# Rebel's First Gymkhana!



## SorrelHorse (Apr 9, 2009)

Yes! Fianlly we get to show what we can do!

I hardly ever Gymkhana on anyone except for Jester or Rico, so this is gonna be a major change. It's on Sunday, the 13th and three days after school is out. We're in the middle of moving right now so it'll be tricky, but I'm gonna take a friend (Brittney) with me and Mom is just gonna haul the trailer down for me and leave it there while her and Dad keep moving the stuff. I just need Britt there 'cause I need someone to dial 911 if I go head first into the barrel 

He's enver been in this arena before, and sicne sign-ups are at 7:30 I'm going to get there at 7:00 to warm up and take him around before everyone gets there. I want to take him in a few circles around the ring and make sure there isn't some scary thing in there that he's gonna spook over. 

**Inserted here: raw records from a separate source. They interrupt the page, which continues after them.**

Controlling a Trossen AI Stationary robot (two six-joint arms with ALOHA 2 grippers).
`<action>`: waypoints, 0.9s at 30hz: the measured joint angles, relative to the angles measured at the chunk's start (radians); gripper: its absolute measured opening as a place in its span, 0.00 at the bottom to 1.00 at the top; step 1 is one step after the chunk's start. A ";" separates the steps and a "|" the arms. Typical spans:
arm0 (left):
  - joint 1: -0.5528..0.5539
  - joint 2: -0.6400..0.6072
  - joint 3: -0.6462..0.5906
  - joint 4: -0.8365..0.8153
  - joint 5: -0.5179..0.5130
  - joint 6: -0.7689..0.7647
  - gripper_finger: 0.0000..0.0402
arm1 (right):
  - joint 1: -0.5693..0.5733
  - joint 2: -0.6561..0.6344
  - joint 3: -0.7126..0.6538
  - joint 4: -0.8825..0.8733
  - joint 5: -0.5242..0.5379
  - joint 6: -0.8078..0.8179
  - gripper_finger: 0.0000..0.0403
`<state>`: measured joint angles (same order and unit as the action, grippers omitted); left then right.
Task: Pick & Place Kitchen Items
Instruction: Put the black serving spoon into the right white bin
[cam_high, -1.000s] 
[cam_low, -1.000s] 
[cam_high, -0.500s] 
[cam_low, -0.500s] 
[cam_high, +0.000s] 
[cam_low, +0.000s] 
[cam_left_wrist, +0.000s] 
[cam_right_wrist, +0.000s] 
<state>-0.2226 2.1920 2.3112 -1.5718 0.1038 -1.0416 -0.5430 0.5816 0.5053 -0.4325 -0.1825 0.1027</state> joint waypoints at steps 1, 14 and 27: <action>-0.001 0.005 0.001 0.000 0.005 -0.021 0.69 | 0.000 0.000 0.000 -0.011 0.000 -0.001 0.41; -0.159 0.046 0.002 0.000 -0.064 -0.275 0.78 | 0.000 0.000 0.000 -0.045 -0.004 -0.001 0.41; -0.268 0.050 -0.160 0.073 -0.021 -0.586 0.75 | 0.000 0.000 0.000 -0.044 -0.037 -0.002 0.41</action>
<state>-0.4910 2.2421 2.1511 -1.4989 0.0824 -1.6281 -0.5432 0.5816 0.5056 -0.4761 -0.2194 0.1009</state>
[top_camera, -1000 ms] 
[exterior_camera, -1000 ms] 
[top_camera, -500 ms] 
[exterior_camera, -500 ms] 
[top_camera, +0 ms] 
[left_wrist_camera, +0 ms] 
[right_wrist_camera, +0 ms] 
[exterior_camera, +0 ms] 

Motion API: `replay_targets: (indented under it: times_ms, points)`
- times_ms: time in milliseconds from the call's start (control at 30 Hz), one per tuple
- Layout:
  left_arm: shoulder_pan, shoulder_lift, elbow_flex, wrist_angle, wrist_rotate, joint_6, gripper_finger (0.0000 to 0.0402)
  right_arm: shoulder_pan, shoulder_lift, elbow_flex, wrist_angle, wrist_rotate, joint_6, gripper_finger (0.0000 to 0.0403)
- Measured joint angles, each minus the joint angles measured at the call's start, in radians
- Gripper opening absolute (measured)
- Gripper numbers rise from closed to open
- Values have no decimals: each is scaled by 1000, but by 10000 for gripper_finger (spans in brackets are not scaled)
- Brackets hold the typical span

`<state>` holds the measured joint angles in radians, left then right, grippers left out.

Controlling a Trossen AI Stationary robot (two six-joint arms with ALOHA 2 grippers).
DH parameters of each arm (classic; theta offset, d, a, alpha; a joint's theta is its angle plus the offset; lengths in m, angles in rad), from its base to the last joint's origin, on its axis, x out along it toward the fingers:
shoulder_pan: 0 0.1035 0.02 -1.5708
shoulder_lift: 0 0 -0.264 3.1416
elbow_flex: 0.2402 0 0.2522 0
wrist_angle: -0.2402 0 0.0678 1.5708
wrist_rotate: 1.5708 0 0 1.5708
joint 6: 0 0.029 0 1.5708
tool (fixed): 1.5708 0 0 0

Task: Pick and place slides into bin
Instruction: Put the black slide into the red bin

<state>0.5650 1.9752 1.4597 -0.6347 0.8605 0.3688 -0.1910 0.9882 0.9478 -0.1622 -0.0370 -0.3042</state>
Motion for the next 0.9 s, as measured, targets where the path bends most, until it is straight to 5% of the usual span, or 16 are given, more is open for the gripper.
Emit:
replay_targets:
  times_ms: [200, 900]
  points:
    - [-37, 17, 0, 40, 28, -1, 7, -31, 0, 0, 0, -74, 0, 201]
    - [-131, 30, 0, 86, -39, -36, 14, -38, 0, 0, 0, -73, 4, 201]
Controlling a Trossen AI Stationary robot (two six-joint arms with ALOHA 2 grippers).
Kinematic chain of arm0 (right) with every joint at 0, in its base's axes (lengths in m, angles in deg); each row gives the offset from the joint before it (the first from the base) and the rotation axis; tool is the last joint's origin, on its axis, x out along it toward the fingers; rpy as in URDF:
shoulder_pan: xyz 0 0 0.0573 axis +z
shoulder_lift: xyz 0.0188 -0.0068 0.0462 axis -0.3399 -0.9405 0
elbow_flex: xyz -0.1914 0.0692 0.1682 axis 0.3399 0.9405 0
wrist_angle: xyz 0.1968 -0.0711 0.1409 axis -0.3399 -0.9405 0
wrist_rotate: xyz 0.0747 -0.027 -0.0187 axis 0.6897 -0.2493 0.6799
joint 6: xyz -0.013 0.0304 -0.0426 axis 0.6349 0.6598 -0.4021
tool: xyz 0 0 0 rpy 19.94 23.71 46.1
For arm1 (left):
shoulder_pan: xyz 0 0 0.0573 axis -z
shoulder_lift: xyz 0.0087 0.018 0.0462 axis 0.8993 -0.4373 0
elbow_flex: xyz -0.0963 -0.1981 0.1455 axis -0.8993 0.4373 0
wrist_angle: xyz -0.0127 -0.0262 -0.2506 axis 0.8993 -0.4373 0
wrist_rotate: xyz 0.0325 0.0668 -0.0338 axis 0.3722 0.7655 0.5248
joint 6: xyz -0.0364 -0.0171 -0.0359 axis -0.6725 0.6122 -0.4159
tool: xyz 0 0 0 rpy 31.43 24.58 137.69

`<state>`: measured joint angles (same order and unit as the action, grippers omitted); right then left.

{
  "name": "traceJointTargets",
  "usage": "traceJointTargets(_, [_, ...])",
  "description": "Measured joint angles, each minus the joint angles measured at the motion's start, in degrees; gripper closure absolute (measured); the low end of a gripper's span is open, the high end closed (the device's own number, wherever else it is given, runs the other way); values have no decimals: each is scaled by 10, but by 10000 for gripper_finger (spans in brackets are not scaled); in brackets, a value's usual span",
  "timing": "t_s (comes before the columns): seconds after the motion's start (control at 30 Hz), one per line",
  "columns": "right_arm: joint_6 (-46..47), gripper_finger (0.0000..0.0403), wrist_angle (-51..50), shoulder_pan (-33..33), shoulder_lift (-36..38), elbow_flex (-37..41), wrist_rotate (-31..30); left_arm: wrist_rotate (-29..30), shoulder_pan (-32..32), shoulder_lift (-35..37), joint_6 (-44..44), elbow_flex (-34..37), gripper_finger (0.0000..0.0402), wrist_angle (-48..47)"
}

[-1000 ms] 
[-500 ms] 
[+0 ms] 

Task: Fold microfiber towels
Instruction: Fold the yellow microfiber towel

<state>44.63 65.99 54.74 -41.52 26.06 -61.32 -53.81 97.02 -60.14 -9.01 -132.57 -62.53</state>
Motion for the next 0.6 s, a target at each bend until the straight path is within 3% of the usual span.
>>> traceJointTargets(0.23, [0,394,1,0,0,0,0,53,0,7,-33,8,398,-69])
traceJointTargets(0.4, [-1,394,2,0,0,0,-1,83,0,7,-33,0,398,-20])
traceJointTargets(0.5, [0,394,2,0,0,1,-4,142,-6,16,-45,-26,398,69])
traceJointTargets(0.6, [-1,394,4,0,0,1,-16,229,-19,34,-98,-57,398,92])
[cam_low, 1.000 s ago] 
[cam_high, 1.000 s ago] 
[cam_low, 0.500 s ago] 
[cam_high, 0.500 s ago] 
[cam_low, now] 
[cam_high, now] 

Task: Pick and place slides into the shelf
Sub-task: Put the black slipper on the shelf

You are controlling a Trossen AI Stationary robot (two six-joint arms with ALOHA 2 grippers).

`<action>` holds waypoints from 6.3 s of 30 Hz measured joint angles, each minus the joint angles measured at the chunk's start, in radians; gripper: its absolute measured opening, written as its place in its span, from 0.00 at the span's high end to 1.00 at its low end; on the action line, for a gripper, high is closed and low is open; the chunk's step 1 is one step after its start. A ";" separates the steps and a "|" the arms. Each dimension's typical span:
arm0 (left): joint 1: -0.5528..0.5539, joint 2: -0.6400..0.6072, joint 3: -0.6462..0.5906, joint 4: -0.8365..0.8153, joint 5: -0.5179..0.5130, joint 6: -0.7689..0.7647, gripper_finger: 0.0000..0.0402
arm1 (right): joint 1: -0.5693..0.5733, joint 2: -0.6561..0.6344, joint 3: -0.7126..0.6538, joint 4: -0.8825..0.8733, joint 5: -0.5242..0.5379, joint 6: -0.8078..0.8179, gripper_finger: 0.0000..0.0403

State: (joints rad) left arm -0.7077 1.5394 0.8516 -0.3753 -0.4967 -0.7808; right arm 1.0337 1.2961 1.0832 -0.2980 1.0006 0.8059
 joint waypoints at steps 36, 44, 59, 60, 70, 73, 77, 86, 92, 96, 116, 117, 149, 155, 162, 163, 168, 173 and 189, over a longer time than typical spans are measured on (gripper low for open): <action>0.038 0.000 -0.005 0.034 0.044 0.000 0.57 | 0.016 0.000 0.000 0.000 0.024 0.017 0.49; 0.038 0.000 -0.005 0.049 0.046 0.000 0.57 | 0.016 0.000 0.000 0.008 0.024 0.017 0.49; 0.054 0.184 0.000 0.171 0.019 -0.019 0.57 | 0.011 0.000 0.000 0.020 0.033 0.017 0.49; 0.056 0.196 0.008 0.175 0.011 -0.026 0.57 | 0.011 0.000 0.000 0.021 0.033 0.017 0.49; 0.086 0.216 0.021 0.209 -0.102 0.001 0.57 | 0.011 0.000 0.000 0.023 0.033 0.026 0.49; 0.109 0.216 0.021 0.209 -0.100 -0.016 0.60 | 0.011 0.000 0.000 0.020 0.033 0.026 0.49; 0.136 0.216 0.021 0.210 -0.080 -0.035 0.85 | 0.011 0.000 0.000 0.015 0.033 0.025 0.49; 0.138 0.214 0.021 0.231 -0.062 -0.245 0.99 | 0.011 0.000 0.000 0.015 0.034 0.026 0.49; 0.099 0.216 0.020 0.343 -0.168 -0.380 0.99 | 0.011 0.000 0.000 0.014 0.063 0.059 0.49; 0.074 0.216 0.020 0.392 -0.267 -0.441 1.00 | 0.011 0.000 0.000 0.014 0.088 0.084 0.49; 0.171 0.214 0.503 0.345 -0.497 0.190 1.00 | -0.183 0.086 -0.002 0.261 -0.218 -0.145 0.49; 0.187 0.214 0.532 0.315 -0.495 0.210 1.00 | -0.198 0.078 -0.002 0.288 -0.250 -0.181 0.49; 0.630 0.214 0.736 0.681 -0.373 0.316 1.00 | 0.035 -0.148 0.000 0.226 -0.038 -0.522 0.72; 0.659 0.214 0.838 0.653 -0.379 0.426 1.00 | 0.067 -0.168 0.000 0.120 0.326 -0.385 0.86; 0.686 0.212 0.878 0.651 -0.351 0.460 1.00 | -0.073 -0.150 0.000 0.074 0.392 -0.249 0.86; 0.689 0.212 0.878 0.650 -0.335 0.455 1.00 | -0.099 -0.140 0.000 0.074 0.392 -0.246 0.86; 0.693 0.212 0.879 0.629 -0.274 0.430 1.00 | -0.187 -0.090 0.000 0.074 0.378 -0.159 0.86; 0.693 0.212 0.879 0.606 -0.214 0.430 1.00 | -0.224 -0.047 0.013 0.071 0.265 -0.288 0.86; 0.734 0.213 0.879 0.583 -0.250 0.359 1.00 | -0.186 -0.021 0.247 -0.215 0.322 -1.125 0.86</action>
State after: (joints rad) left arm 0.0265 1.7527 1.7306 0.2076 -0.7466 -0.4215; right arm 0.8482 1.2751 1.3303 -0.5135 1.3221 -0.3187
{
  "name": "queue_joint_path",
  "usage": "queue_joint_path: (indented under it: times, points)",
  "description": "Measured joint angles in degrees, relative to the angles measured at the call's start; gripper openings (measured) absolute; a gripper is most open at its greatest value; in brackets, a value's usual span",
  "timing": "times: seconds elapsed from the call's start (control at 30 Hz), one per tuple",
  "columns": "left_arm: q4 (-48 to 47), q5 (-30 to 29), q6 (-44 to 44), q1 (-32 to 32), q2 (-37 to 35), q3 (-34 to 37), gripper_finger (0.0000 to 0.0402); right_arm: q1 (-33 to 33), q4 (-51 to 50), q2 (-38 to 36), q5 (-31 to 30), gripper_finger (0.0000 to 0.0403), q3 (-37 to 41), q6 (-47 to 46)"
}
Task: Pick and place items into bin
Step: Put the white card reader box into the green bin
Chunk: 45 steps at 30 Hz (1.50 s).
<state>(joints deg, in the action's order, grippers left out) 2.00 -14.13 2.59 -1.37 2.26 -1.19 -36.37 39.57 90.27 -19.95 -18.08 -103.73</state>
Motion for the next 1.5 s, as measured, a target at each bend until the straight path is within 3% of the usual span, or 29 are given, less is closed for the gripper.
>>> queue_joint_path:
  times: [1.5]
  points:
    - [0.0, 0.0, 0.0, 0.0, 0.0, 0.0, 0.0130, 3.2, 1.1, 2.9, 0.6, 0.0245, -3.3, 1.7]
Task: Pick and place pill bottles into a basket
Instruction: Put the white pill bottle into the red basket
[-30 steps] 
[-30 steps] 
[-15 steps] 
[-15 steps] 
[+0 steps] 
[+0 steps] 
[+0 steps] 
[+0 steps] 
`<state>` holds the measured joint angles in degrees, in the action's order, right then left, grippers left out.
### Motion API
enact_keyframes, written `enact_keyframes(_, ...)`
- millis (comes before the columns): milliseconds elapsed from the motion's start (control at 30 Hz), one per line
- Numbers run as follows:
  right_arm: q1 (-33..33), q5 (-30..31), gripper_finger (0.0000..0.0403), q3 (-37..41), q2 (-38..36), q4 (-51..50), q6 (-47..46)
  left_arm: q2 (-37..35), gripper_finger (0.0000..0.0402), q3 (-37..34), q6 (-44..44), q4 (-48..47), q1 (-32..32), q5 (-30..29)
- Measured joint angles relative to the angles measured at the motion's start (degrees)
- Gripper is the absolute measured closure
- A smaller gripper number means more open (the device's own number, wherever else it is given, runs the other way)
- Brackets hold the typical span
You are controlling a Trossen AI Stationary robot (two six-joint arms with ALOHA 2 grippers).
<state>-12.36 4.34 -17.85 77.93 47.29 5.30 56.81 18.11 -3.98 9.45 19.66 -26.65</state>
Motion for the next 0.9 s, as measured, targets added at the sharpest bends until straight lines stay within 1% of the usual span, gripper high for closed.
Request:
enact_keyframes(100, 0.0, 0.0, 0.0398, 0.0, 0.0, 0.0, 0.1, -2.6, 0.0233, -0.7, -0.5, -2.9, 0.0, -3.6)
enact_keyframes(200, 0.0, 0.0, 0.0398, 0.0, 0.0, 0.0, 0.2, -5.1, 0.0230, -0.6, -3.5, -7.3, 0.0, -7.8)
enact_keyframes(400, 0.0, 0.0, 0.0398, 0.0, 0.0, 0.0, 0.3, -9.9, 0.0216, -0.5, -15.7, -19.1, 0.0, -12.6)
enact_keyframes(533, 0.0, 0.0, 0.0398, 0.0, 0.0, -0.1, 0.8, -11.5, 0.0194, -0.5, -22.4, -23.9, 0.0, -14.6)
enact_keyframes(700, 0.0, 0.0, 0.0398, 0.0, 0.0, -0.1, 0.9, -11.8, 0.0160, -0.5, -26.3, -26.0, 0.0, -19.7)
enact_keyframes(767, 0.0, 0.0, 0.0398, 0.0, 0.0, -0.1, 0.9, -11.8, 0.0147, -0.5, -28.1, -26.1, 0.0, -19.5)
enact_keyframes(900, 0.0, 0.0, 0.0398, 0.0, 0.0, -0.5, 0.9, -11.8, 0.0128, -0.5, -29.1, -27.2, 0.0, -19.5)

There's six events, in this order :

Texas Barrels
Speed Barrels
Pole Bending
Keyhole
Figure 8
Flag Race

The flag race is gonna trip me up though. I have NO hand-eye coordination whatsoever, lol 

Anyway, wish me and my new boy luck. I know he runs....I know he turns....I just don't know if he does it at the same time ^^


----------



## AfterParty (Jun 4, 2010)

Good luck , You guys will do great ! 
I don't know too much about western and all the games and what not but I've got a slight idea


----------



## PumpkinzMyBaby22 (Jul 5, 2009)

Good luck to you both! You will do fine!


----------



## wild_spot (Jan 30, 2008)

What is involved in the flag race?


----------



## SorrelHorse (Apr 9, 2009)

wild_spot said:


> What is involved in the flag race?


The flag race has two barrels at either ends of the arena with a red flag and a blue flag. You run to the barrel closest to the gate and grab the blue flag, then run to the other end and drop it in the other barrel....but you have to grab the red flag out at the same time and then run it down to the other barrel. My problem - I reach over to grab the flag, but I'm never close enough to actually reach it! Hehe


----------



## Dartanion (Dec 8, 2008)

Good Luck and have fun!!! be sure to get pictures!!!


----------



## wild_spot (Jan 30, 2008)

Ah ok. I have a really good technique for the switching of flags - We do the same in a race called ben bar aft, but it is a bit hard to explain over the comp.

Good luck!


----------



## SorrelHorse (Apr 9, 2009)

I'll definately get lots of pictures! Hopefully he'll be a good boy and behave for me 
_Posted via Mobile Device_


----------



## palominolover (Apr 28, 2010)

flag races are super fun =) you'll do great.


----------



## themoshi27 (Jun 24, 2010)

Goodluck!


----------



## SorrelHorse (Apr 9, 2009)

So it didn't go over a well as I was hoping. We got consistent fourth place in everything. He ha no clue what was going on. He wasn't excited, nervous, not a single thing to Lea me to believe he'd done it before. When I practiced a home he turned like a pro, but he blew out nearly every barrel. And for the keyhole he spooked around them instead of through them...Eh. Oh well. Maybe next time.
_Posted via Mobile Device_


----------